There were echoes of the HTML vs. XHTML, XForms vs. Ajax, SVG vs. Flash, and other Web-related battles, but for the most part, those battles don’t seem to matter much to developers. Vendors are arguing over their details, and there was a lot of griping about software vendors, but developers seem to be figuring out all kinds of workarounds, even if they aren’t pretty.

Different technologies are finding homes in a variety of niches, mixing and matching with sometimes perverse degrees of XML-ness. One of the more intriguing technologies was GRDDL, which hopes to use a bit of XSLT to extract RDF from HTML, especially microformatted HTML. Not a lot of people outside the core Semantic Web community actually want to create RDF, but extracting it from what’s already there can be useful for a wide variety of projects. (RSS and Atom are first and relatively easy steps that direction.)

The one XML technology that seems likely to change the Web is XQuery. I won’t claim that it’s because of any intrinsic elegance - it’s pretty ungainly, and even read-only in the spec’s current state. Nonetheless, XQuery was unquestionably the hit technology of XML 2006, after years of growing impatience about whether it would ever actually reach completion.

Why are people excited about XQuery? A lot of them (like O’Reilly) have large piles of XML that they created and would now really like to search, manipulate, and repurpose. Publishers, at least those who’ve been moving to XML, are starting to realize that there’s a huge business bonanza awaiting them as soon as they can figure out how to sell the results of their queries.
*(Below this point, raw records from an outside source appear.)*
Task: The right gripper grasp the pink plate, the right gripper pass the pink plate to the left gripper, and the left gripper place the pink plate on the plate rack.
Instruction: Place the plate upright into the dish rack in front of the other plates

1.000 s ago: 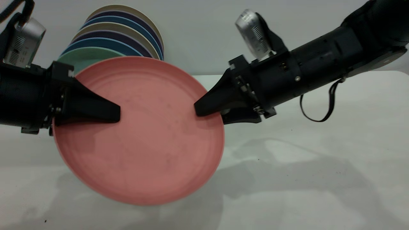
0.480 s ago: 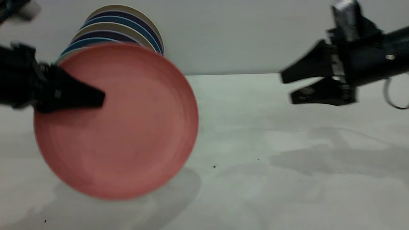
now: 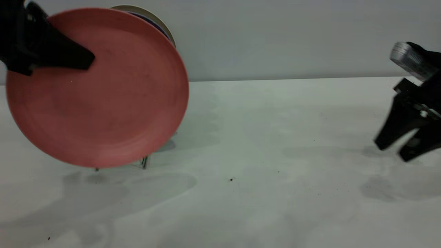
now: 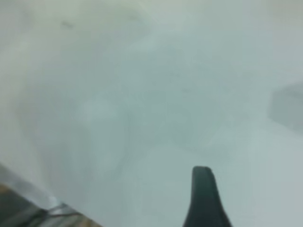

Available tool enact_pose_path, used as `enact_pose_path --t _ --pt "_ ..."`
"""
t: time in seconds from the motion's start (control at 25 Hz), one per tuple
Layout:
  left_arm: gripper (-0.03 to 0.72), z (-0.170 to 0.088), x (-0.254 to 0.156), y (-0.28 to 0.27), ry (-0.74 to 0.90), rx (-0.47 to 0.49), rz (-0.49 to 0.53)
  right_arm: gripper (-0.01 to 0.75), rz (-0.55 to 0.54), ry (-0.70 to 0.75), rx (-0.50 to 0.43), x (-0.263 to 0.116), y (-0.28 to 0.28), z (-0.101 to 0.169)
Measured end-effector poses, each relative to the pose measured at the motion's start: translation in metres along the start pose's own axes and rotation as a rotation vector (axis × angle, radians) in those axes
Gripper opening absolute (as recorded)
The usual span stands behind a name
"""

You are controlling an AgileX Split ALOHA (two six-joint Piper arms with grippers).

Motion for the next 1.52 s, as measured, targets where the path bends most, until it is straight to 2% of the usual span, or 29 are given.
enact_pose_path --t 0.2,0.36,0.52,0.72,1.08,1.52 --pt "0.128 0.015 0.006 -0.012 0.298 -0.048 0.070 0.541 0.001 0.033 -0.151 0.004 -0.019 -0.014" --pt "0.128 0.028 0.007 -0.019 0.480 -0.041 0.120 0.541 0.004 0.036 -0.158 0.008 -0.028 -0.010" --pt "0.128 0.041 0.015 -0.023 0.577 0.000 0.120 0.541 0.019 0.039 -0.154 0.006 -0.029 -0.009" --pt "0.128 0.056 0.022 -0.022 0.595 0.036 0.116 0.541 0.021 0.038 -0.154 0.006 -0.029 -0.009" --pt "0.128 0.067 -0.001 0.003 0.556 0.039 0.169 0.541 0.021 0.039 -0.154 0.006 -0.029 -0.009" --pt "0.128 0.066 -0.020 0.026 0.524 -0.006 0.191 0.541 0.021 0.038 -0.154 0.006 -0.029 -0.009"
Point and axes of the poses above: a point on each arm's last joint axis where the gripper is mounted, y pointing out along that axis toward the gripper, z along the wrist's bending axis when the last joint is at zero, x = y × z, the point moved 7 cm from there along y, pointing out along that axis toward the gripper, and after that the axes turned 12 degrees about y, right-handed, at the moved point
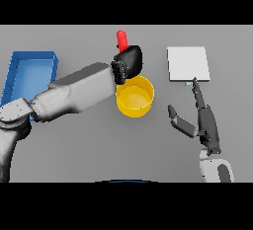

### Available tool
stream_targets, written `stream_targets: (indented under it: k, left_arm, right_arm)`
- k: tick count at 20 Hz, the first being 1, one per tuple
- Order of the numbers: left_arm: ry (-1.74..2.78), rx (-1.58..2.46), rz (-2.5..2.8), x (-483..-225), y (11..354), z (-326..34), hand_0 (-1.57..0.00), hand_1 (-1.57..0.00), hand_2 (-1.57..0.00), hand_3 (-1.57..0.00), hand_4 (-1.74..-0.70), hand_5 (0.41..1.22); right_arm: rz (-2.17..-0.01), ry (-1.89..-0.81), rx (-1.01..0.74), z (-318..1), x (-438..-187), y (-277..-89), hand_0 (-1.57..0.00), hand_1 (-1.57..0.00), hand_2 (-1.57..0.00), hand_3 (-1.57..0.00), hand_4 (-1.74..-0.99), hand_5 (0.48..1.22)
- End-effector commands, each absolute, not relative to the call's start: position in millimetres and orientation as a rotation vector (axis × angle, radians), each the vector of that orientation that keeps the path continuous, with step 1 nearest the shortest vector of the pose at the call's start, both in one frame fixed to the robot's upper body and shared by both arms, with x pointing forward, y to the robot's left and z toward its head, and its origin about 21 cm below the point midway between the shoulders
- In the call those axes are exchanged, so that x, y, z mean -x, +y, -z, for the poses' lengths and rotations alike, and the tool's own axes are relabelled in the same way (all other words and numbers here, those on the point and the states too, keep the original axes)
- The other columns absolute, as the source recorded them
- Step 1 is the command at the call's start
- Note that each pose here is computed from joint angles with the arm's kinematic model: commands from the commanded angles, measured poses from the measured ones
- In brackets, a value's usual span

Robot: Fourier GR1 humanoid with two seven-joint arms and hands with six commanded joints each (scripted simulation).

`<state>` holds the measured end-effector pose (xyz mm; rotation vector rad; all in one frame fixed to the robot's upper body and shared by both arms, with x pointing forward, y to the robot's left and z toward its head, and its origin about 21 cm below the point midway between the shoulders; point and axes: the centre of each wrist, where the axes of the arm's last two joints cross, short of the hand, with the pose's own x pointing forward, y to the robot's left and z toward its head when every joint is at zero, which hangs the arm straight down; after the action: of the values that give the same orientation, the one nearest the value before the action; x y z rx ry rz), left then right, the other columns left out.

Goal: Pick up the red beaker and tilt it to pour out 1 green nut into yellow bowl. Pick up the yellow bowl and place it on the metallic measuring scale.

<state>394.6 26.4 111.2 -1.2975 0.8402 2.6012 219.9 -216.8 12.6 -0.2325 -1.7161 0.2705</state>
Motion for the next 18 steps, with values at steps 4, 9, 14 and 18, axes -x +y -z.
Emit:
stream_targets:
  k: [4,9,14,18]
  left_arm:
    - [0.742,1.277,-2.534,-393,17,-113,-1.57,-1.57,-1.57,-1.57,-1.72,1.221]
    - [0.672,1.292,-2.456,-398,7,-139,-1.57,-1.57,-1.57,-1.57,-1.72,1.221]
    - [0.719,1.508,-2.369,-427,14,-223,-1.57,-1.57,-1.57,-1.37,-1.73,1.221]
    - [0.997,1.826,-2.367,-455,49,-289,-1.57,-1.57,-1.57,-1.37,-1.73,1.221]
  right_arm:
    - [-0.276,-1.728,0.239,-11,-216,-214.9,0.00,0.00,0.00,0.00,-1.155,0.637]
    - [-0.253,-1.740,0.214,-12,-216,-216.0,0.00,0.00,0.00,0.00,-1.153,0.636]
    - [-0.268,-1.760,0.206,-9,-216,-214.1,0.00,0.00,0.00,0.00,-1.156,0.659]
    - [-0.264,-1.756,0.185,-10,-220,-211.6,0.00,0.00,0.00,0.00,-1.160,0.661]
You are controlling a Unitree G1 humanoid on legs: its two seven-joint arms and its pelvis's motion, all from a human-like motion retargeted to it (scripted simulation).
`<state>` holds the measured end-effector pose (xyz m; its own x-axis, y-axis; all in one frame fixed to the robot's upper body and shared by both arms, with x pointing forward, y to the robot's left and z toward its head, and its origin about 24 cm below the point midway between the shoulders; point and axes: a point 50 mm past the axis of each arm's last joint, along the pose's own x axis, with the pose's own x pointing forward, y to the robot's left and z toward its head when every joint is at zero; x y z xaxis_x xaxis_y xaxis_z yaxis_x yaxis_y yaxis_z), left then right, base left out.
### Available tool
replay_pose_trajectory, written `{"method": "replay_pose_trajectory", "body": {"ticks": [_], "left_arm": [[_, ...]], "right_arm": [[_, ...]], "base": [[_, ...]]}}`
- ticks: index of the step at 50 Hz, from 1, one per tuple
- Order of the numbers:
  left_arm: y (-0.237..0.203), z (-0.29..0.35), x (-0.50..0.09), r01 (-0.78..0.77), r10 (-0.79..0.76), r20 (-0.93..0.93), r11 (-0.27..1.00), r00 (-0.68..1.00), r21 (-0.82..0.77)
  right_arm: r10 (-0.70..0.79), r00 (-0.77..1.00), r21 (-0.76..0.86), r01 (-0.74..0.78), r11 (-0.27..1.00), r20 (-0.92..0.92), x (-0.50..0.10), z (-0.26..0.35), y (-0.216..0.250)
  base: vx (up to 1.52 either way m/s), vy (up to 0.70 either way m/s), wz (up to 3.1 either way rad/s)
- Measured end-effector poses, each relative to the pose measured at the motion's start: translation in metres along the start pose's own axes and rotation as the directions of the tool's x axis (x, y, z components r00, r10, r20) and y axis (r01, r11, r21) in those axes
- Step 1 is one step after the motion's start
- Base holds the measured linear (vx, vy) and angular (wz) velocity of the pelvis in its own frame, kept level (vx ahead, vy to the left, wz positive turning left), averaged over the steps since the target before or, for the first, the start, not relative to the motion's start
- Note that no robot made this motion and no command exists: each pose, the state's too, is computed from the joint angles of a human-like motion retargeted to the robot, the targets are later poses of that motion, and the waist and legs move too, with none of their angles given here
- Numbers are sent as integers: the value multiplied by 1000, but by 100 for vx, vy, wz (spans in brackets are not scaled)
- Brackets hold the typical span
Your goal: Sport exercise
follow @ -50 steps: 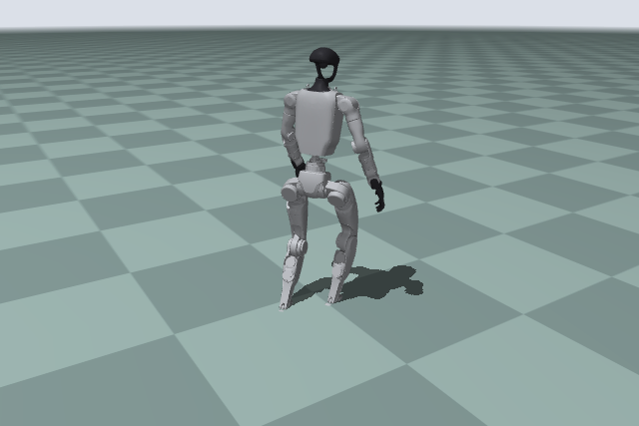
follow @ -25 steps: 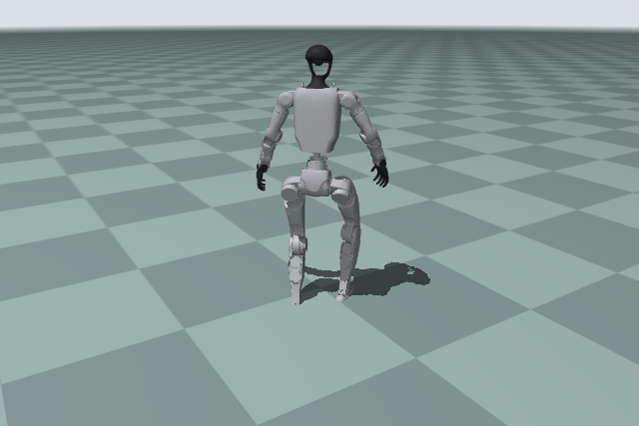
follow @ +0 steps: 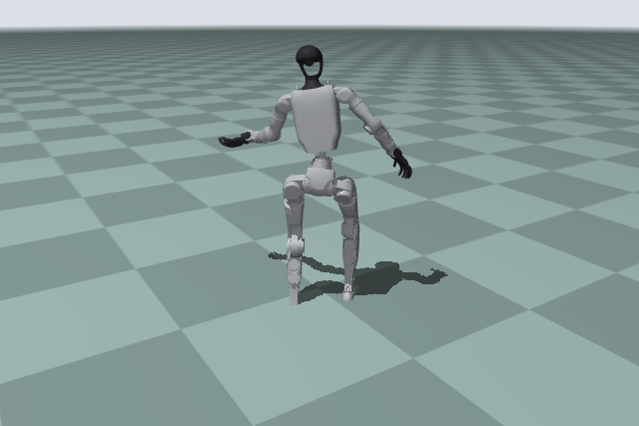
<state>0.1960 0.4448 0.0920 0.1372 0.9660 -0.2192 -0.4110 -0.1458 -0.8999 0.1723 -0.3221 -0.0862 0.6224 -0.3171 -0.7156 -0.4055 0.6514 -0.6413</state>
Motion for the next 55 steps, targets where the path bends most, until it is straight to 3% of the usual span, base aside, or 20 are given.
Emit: {"method": "replay_pose_trajectory", "body": {"ticks": [5,8,13,20,25,40,55], "left_arm": [[1,-119,-66,55,-44,-443,998,895,11],[3,-175,-109,204,-131,-691,979,711,24],[-9,-218,-173,505,-249,-877,863,410,-9],[-44,-231,-220,742,-403,-895,656,192,-137],[-45,-230,-226,807,-426,-893,574,145,-143],[49,-215,-178,750,-99,-941,634,323,191],[29,-209,-157,685,-143,-907,704,395,187]], "right_arm": [[80,990,-95,-69,993,116,7,47,30],[109,986,-114,-95,989,124,10,58,32],[142,985,-76,-135,988,102,9,50,33],[162,985,-12,-161,987,55,3,22,27],[194,981,8,-194,981,24,-1,7,29],[229,973,81,-231,970,28,-3,6,47],[268,963,108,-270,957,33,-8,2,66]], "base": [[3,-8,-34],[3,-6,-50],[3,-2,-18],[1,-1,20],[-1,-2,47],[-2,-5,58],[-3,-7,79]]}}
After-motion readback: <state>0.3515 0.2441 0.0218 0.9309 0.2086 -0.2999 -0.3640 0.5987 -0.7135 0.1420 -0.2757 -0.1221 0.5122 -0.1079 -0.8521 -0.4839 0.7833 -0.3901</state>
Presenters were able to show real projects showing substantial results, both technical and financial. (You can get a small sense of what XQuery can do with existing data over at labs.oreilly.com, which is built by querying XML versions of most of O’Reilly’s books.)

It’s not just publishers, though - XQuery offers developers a chance to escape from relational databases and the mashes of tables and BLOBs that have been ugly to manage and unpleasant to use. We’re coming to a point where it will be fair to say that data which fits in tables can go in tables, and data which doesn’t fit easily in tables can be stored and queried as XML. XQuery can deal with both the relational data and the hierarchical XML. (The missing piece there is graphs, though the RDF folks are working on that as well.)

XQuery also promises to flatten the tasks of collecting data and arranging it for presentation, because it’s a transformation language (with the same capabilities as XSLT) as well as a query language. Instead of having to write SQL to get your data and code in another language that formats it, you can perform both steps in XQuery, if you want.

Apart from Desre’s example of using XQuery within a browser, it seems like XQuery will be staying mostly on the server side, supplementing and sometimes replacing scripting languages. I like the idea of a little XML database inside of a web browser for local storage, but it’s overkill for a lot of cases and not likely to happen soon, especially not in a way that’s compatible across browsers. (Though maybe it could be done through Flash somehow…)

It seems like the Web is reaching the point where there are simple tools available for simple tasks, and powerful tools available for complicated tasks. XML’s arrival after the main burst in browser development in the late 1990s meant that its support has come slowly, when its support has come at all. The meandering progress - when it’s been progress - of standards bodies hasn’t helped either.

Web developers today work in an environment strewn with the rubble of past efforts to improve the Web. Fortunately, a lot of that rubble is useful, once you figure out how to assemble it. Developers, at this show and across the world, are showing more and more creativity in using what we have, and pushing the boundaries of what users expect further and further. The web is an exciting place to build again, as old pieces come together in new projects.

Will XQuery open up vast new horizons? Time will tell. I’m feeling optimistic, just this once.